§ **WORK INSTRUCTIONS**
Copy out each line below exactly as it appears.
── DATA EXCERPT
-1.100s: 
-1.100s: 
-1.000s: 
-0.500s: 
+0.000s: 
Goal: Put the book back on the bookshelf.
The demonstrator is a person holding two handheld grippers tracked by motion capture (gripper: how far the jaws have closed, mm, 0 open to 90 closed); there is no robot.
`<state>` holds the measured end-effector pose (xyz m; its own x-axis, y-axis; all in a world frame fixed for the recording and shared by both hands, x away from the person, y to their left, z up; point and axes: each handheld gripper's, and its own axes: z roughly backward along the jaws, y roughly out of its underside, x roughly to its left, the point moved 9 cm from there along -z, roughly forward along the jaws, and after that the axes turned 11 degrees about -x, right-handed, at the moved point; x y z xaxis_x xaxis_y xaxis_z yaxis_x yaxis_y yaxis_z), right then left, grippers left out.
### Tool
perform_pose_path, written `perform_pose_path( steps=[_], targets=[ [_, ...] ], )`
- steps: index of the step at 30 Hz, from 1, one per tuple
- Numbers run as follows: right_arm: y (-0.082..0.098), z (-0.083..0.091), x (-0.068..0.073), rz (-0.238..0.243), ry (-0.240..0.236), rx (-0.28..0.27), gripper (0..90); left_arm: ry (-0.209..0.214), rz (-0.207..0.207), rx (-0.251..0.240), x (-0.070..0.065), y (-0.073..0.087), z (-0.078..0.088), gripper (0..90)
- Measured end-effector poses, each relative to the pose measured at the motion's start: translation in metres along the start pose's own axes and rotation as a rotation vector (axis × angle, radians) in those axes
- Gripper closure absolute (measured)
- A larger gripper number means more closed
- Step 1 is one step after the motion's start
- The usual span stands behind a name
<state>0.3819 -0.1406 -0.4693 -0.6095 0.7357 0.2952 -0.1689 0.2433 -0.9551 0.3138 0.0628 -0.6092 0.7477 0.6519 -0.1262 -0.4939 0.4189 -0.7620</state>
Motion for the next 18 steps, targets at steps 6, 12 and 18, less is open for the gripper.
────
§ **ANSWER SECTION**
-1.100s: 
-1.100s: 
-1.000s: 
-0.500s: 
+0.000s: 
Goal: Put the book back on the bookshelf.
The demonstrator is a person holding two handheld grippers tracked by motion capture (gripper: how far the jaws have closed, mm, 0 open to 90 closed); there is no robot.
`<state>` holds the measured end-effector pose (xyz m; its own x-axis, y-axis; all in a world frame fixed for the recording and shared by both hands, x away from the person, y to their left, z up; point and axes: each handheld gripper's, and its own axes: z roughly backward along the jaws, y roughly out of its underside, x roughly to its left, the point moved 9 cm from there along -z, roughly forward along the jaws, and after that the axes turned 11 degrees about -x, right-handed, at the moved point; x y z xaxis_x xaxis_y xaxis_z yaxis_x yaxis_y yaxis_z), right then left, grippers left out.
### Tool
perform_pose_path, written `perform_pose_path( steps=[_], targets=[ [_, ...] ], )`
- steps: index of the step at 30 Hz, from 1, one per tuple
- Numbers run as follows: right_arm: y (-0.082..0.098), z (-0.083..0.091), x (-0.068..0.073), rz (-0.238..0.243), ry (-0.240..0.236), rx (-0.28..0.27), gripper (0..90); left_arm: ry (-0.209..0.214), rz (-0.207..0.207), rx (-0.251..0.240), x (-0.070..0.065), y (-0.073..0.087), z (-0.078..0.088), gripper (0..90)
- Measured end-effector poses, each relative to the pose measured at the motion's start: translation in metres along the start pose's own axes and rotation as a rotation vector (axis × angle, radians) in those axes
- Gripper closure absolute (measured)
- A larger gripper number means more closed
- Step 1 is one step after the motion's start
- The usual span stands behind a name
<state>0.3819 -0.1406 -0.4693 -0.6095 0.7357 0.2952 -0.1689 0.2433 -0.9551 0.3138 0.0628 -0.6092 0.7477 0.6519 -0.1262 -0.4939 0.4189 -0.7620</state>
Motion for the next 18 steps, targets at steps 6, 12 and 18, less is open for the gripper.

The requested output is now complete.